### Exercise details
Give the lines below again exactly, starting with the line that holds "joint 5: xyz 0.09" and going on through the line that holds "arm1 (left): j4".

### Data entries
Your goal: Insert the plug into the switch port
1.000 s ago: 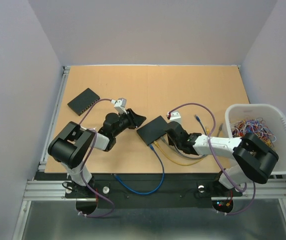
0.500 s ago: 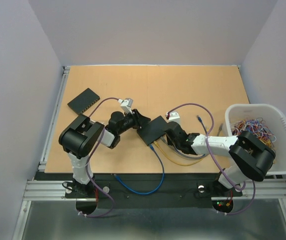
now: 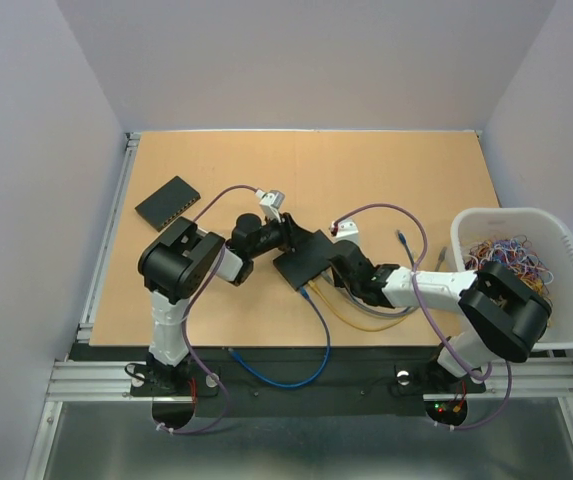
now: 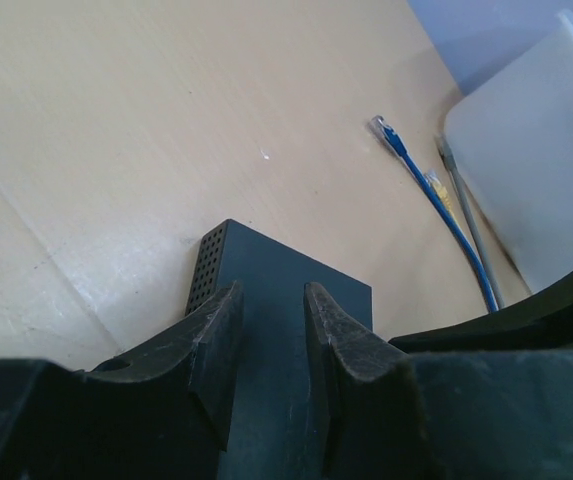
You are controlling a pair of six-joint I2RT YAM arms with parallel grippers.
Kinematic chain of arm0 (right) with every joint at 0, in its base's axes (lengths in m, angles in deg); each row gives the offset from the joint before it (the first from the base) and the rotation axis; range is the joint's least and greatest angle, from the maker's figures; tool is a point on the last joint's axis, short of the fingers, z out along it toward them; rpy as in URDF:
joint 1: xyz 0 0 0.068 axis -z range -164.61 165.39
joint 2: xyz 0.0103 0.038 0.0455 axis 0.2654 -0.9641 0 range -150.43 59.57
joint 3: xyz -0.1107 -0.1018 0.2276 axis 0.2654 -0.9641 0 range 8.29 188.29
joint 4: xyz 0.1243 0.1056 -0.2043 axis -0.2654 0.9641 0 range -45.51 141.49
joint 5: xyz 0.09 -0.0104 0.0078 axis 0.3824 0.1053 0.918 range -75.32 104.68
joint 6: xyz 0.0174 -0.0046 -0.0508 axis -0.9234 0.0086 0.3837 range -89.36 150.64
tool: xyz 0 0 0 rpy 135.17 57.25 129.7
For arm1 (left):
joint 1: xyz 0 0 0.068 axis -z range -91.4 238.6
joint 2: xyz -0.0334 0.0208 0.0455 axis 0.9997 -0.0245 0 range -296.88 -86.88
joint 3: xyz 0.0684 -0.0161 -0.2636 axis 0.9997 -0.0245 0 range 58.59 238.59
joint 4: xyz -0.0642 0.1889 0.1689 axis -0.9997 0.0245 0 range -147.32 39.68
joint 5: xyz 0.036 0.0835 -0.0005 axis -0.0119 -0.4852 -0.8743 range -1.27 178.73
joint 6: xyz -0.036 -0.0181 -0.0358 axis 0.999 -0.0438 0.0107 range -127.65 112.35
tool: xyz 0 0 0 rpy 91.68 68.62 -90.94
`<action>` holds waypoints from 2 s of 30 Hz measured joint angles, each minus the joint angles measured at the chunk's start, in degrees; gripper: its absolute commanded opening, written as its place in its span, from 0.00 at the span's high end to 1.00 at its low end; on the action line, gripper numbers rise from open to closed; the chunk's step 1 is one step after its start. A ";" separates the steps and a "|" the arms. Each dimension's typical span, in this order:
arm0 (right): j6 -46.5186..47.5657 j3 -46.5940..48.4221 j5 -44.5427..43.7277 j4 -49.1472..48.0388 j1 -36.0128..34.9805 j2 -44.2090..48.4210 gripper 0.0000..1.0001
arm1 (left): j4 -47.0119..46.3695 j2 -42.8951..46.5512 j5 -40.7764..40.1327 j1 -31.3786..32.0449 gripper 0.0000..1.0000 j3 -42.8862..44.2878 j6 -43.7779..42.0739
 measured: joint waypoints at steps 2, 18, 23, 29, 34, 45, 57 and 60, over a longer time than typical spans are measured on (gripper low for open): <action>0.39 0.35 0.02 -0.17 0.09 -0.42 1.00 | 0.33 -1.05 1.01 0.28 0.58 1.01 -0.55; 5.20 1.51 0.11 -6.47 0.28 -4.98 1.00 | 0.48 -4.96 9.35 1.27 0.58 5.11 -3.89; 6.62 0.72 0.83 -8.92 0.31 -4.98 1.00 | 2.71 -3.37 5.97 1.40 0.58 4.22 -5.14; 7.32 0.70 1.33 -9.88 0.31 -4.98 1.00 | 12.74 2.91 -6.40 1.49 0.58 3.98 -6.69; 7.54 0.70 1.36 -10.08 0.31 -4.98 1.00 | 19.85 3.80 -14.69 1.40 0.58 7.50 -7.91; 8.44 0.70 1.38 -11.80 0.31 -6.21 1.00 | 24.22 -0.15 -16.46 1.40 0.58 12.15 -11.74; 11.93 -1.25 2.21 -16.28 0.31 -6.62 1.00 | 18.29 -1.40 -8.50 1.38 0.58 10.14 -13.84; 13.22 -3.39 4.04 -18.18 0.31 -5.14 1.00 | 16.72 -1.40 -7.61 1.40 0.58 9.03 -13.77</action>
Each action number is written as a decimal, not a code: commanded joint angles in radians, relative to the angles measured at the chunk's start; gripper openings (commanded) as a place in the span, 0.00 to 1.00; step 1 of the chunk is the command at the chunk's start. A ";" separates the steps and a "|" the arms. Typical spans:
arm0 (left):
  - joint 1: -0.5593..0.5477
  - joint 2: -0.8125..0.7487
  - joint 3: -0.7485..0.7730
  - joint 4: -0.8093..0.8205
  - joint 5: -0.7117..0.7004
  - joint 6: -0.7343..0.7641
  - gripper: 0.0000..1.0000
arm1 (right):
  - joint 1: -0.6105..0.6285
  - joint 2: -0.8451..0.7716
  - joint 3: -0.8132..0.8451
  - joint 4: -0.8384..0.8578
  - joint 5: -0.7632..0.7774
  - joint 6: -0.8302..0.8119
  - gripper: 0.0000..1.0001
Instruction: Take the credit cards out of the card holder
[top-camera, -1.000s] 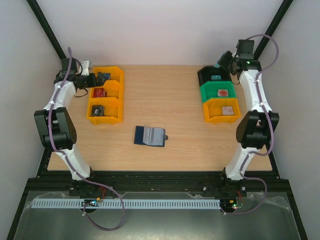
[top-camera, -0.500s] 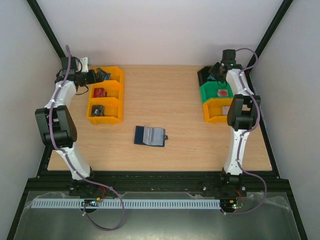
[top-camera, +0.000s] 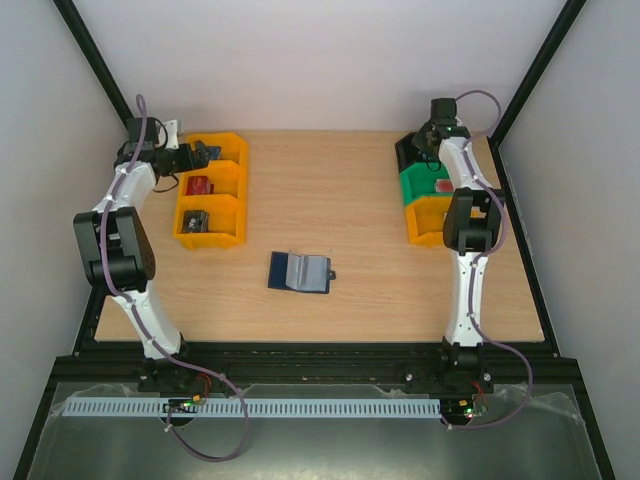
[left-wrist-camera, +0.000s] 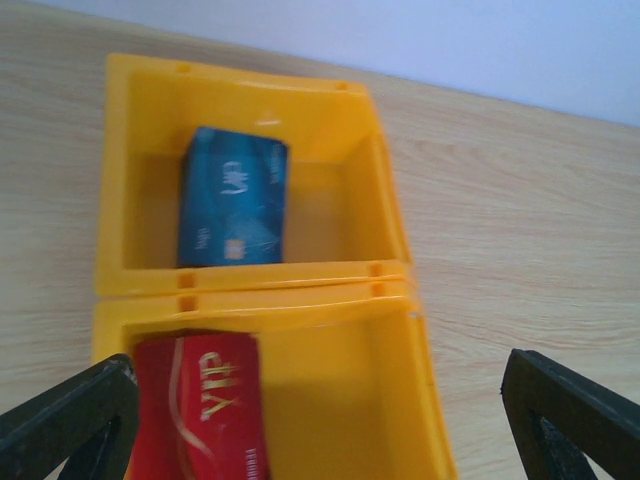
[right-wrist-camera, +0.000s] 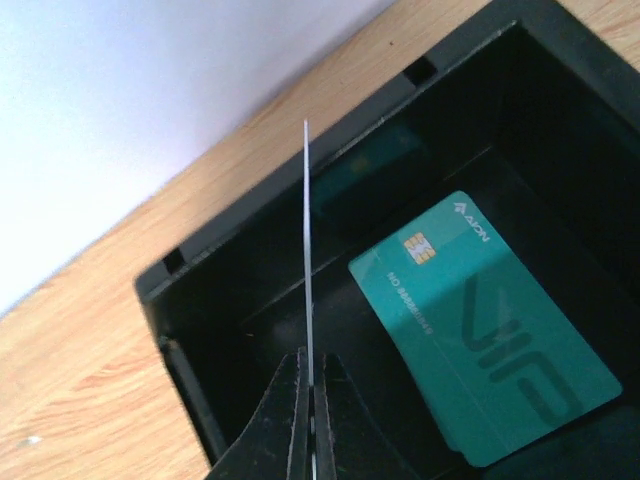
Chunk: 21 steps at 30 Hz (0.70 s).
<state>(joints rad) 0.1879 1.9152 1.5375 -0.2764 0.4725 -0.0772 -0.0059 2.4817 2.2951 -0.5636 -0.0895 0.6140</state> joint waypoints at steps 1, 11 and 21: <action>-0.005 0.046 0.025 -0.059 -0.203 -0.011 0.99 | 0.027 0.050 0.030 -0.095 0.075 -0.136 0.02; -0.004 0.066 0.067 -0.060 -0.247 -0.007 0.99 | 0.073 0.058 0.037 -0.244 -0.179 -0.263 0.02; -0.004 0.066 0.069 -0.063 -0.253 0.011 0.99 | 0.128 -0.113 -0.141 -0.482 -0.416 -0.459 0.02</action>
<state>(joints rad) 0.1856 1.9793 1.5772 -0.3279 0.2234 -0.0723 0.0753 2.4599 2.2559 -0.8185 -0.3534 0.2707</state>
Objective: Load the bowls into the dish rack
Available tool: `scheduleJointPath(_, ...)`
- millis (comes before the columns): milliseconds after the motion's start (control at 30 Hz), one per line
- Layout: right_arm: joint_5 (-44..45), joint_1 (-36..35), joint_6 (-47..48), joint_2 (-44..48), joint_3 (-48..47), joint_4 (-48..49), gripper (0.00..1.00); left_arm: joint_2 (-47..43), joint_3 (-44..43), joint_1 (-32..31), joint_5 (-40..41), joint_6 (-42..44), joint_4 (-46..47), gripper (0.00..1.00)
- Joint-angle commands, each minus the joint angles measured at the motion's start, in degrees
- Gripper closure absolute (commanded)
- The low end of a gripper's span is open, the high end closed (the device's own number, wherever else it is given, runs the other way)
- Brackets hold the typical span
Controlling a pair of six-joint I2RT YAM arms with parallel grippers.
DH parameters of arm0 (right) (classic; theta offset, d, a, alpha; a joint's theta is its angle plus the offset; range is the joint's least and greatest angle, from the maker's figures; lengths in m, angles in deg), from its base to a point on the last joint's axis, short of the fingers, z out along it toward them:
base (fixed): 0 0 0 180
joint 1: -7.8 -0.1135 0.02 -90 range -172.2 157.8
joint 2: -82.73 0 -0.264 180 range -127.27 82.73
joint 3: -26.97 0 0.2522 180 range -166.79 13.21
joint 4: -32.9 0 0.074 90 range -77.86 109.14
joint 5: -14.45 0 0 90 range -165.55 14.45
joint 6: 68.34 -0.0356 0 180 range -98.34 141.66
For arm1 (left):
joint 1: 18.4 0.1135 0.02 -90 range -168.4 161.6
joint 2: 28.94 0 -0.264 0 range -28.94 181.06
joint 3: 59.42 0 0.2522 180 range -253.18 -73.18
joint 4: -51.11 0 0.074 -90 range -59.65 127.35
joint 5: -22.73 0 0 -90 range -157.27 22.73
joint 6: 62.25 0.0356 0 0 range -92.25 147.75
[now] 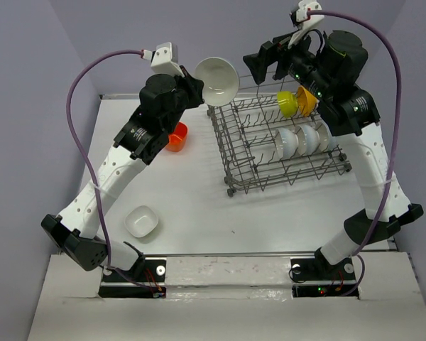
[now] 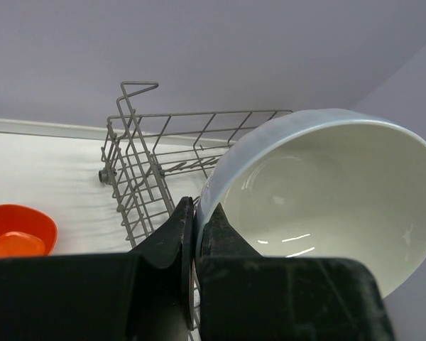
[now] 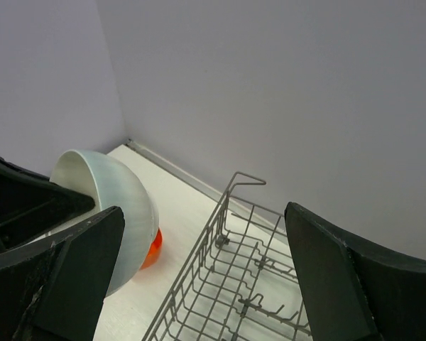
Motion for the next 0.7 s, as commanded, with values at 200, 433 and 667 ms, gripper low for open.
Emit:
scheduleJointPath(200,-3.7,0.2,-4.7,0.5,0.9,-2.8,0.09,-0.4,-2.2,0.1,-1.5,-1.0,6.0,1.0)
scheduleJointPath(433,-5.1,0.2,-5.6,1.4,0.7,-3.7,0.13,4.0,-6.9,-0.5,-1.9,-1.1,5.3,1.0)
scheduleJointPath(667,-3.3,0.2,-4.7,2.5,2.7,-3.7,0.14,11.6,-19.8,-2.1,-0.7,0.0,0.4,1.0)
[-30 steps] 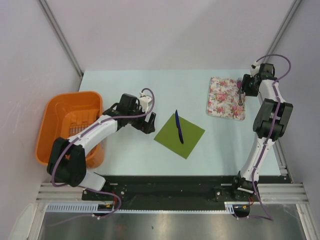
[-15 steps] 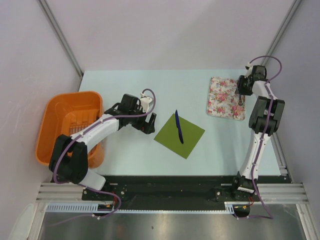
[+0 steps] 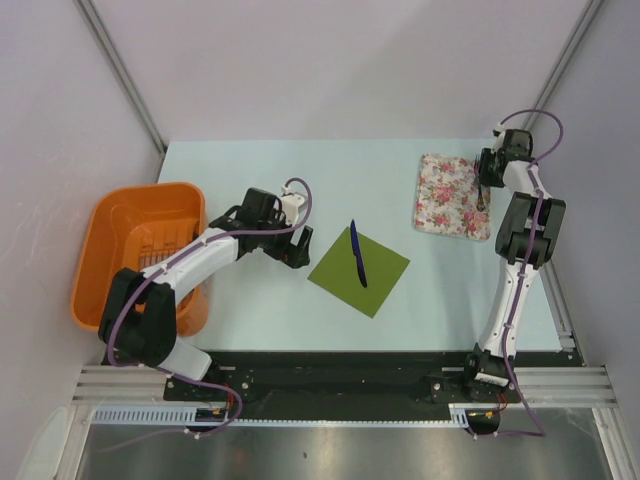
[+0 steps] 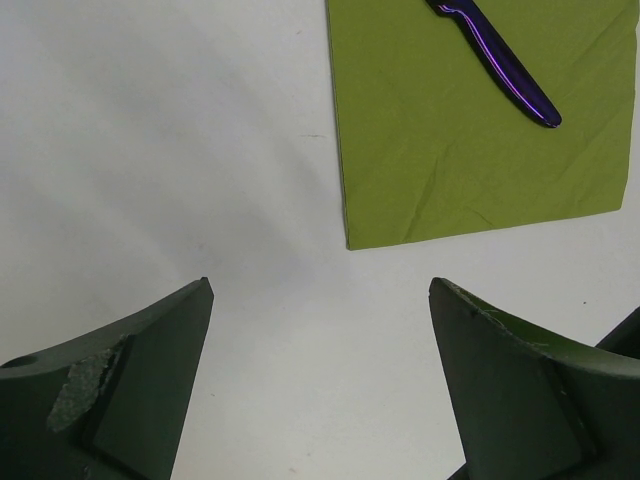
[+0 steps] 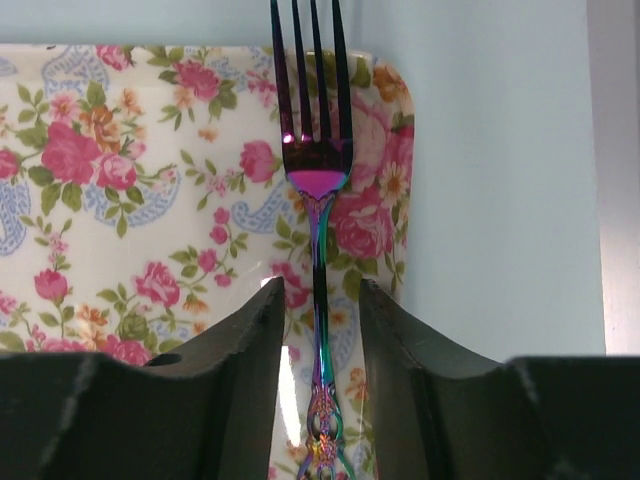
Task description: Place the utensils on the paper napkin and roll it up
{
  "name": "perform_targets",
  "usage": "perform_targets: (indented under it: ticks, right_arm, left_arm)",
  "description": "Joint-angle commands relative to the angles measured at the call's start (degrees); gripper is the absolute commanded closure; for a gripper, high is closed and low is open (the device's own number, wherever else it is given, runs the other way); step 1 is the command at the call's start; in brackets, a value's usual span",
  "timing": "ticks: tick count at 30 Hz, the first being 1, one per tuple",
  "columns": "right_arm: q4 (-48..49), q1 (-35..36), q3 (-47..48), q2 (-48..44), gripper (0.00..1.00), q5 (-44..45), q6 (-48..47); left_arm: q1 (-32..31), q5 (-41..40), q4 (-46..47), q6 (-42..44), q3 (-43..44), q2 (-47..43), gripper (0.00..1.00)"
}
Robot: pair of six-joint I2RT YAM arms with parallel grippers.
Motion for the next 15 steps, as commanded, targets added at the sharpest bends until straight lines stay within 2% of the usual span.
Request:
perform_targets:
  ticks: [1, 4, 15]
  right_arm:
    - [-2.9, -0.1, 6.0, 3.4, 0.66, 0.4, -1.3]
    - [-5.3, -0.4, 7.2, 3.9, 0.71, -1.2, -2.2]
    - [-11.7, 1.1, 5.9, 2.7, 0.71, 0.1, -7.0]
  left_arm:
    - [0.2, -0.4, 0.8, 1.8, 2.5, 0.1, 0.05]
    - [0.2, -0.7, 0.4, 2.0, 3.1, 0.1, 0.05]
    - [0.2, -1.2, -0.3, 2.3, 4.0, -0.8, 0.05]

### Result of this task
joint 5: xyz 0.09 -0.0104 0.0078 axis 0.3824 0.1053 0.918 range -75.32 104.68
joint 6: xyz 0.0174 -0.0046 -0.0508 axis -0.9234 0.0086 0.3837 range -89.36 150.64
tool: xyz 0 0 0 rpy 135.17 57.25 129.7
For arm1 (left):
joint 1: xyz 0 0 0.068 axis -z range -91.4 238.6
joint 2: xyz -0.0334 0.0208 0.0455 axis 0.9997 -0.0245 0 range -296.88 -86.88
joint 3: xyz 0.0684 -0.0161 -0.2636 axis 0.9997 -0.0245 0 range 58.59 238.59
joint 4: xyz -0.0642 0.1889 0.1689 axis -0.9997 0.0245 0 range -147.32 39.68
joint 5: xyz 0.036 0.0835 -0.0005 axis -0.0119 -0.4852 -0.8743 range -1.27 178.73
joint 6: xyz -0.036 -0.0181 -0.0358 axis 0.999 -0.0438 0.0107 range -127.65 112.35
tool: xyz 0 0 0 rpy 91.68 68.62 -90.94
`<action>` holds waypoints from 2 s of 30 Hz measured joint angles, each minus the joint angles measured at the chunk's start, in degrees; gripper: its absolute commanded opening, written as its place in its span, from 0.00 at the span's high end to 1.00 at its low end; on the action line, gripper numbers rise from open to closed; the chunk's step 1 is one step after its start. A ";" separates the steps and a "|" the arms. Each dimension's typical span, in this order:
arm0 (right): j6 -46.5186..47.5657 j3 -46.5940..48.4221 j5 -44.5427..43.7277 j4 -49.1472..48.0388 j1 -36.0128..34.9805 j2 -44.2090..48.4210 gripper 0.0000..1.0001
arm1 (left): j4 -47.0119..46.3695 j2 -42.8951..46.5512 j5 -40.7764..40.1327 j1 -31.3786..32.0449 gripper 0.0000..1.0000 j3 -42.8862..44.2878 j6 -43.7779..42.0739

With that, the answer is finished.